Apa yang membedakan dari masing-masing stadium pertumbuhan ulat grayak itu? Hanya ukurannya saja yang menjadi pembeda. Pada instar pertama, panjang ulat berkisar 2-3 mm. Sedangkan pada stadium instar kedua sampai terakhir panjangnya berkisar 3,75-35 mm. Untuk warna kulitnya tidak mengalami perubahan. Tapi warna kulit ulat ini hanya akan berubah jika berada pada ketinggian tempat yang berbeda. Pada dataran tinggi, warna ulat cenderung coklat atau coklat kehitaman.

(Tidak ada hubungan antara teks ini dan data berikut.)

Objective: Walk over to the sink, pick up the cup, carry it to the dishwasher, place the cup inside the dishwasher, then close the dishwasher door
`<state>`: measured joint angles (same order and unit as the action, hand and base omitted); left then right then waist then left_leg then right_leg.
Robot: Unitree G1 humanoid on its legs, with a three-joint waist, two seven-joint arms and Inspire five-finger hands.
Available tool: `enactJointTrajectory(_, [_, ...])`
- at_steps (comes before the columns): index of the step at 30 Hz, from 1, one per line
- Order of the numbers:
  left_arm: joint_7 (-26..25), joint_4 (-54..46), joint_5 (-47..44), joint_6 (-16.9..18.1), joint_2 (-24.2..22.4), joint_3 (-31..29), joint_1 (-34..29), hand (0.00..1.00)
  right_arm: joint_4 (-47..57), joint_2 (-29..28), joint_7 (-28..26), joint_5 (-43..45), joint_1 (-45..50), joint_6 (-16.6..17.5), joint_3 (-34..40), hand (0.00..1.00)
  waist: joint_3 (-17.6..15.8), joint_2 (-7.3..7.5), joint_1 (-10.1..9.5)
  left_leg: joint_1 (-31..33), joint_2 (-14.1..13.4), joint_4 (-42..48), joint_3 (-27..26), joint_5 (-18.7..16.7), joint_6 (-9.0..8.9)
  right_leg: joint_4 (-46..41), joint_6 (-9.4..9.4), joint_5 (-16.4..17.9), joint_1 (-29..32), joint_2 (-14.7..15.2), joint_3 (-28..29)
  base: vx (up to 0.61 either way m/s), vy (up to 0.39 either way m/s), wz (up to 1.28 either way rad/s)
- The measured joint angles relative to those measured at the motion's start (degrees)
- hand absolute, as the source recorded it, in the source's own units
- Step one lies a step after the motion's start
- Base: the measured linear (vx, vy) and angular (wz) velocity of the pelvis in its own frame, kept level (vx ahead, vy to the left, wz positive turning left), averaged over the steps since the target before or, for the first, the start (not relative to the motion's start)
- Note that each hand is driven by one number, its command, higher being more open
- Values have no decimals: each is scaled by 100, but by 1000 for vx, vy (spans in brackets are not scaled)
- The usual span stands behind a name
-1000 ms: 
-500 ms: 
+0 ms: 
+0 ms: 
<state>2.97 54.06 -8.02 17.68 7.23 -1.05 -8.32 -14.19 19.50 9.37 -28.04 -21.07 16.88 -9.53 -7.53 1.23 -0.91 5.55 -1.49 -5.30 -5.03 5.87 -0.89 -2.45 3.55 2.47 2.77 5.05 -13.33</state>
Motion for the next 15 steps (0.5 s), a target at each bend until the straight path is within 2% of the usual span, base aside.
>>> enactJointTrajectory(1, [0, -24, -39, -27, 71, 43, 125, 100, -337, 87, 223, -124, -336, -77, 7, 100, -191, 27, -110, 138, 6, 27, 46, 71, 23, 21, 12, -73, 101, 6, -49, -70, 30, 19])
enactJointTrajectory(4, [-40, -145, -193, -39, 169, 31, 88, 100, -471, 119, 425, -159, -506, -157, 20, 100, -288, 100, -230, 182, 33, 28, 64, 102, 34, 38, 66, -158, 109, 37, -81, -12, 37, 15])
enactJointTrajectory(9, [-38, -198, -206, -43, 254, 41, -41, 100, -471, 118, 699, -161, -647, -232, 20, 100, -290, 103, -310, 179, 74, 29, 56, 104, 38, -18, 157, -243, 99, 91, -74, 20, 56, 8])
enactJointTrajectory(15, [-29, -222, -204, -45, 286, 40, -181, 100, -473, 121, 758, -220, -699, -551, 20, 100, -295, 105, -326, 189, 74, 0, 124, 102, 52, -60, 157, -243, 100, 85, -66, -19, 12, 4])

Pasca melewati instar kelima atau stadium terakhir, dan setelah merasa kekenyangan, ulat akan merayap atau menjatuhkan diri ke tanah untuk melanjutkan proses metamorfosisnya menjadi kepompong. Pada fase ini, kepompong atau pupa akan berlindung di dalam tanah pada kedalaman 1 cm, atau sering juga berada di pangkal batang, di bawah dedaunan kering, atau di bawah partikel tanah. Setelah 6-7 hari kemudian pupa berwarna cokelat itu akan berubah menjadi ngengat.

Rakus

Sebagaimana umumnya sifat ulat, si tentara ini juga demikian, rakus makan. Hama satu ini memang bersifat polifag atau hampir semua jenis tanaman bisa menjadi makanannya. Tercatat, ada 90 hingga 200 spesies tumbuhan dari 18 famili yang bisa menjadi inang S. Exigua. Layaknya pasukan khusus yang biasa melakukan operasi senyap, ulat grayak ini pun aktif ‘menghabisi’ daun bawang saat malam hari.

Serangan ‘pasukan khusus’ itu akan semakin meningkat saat kemarau, saat tingkat kelembapan udara rata-rata 70% dan suhu berkisar 18-23 0C. Dalam kondisi tersebut ngengat akan mudah terangsang untuk berbiak dan bertelur. Sehingga populasinya akan meningkat tajam dengan tingkat serangan yang melampaui ambang keekonomian, dan perlu segera dikendalikan. Jika tidak lekas dikendalikan dampak terparahnya adalah fuso atau gagal panen.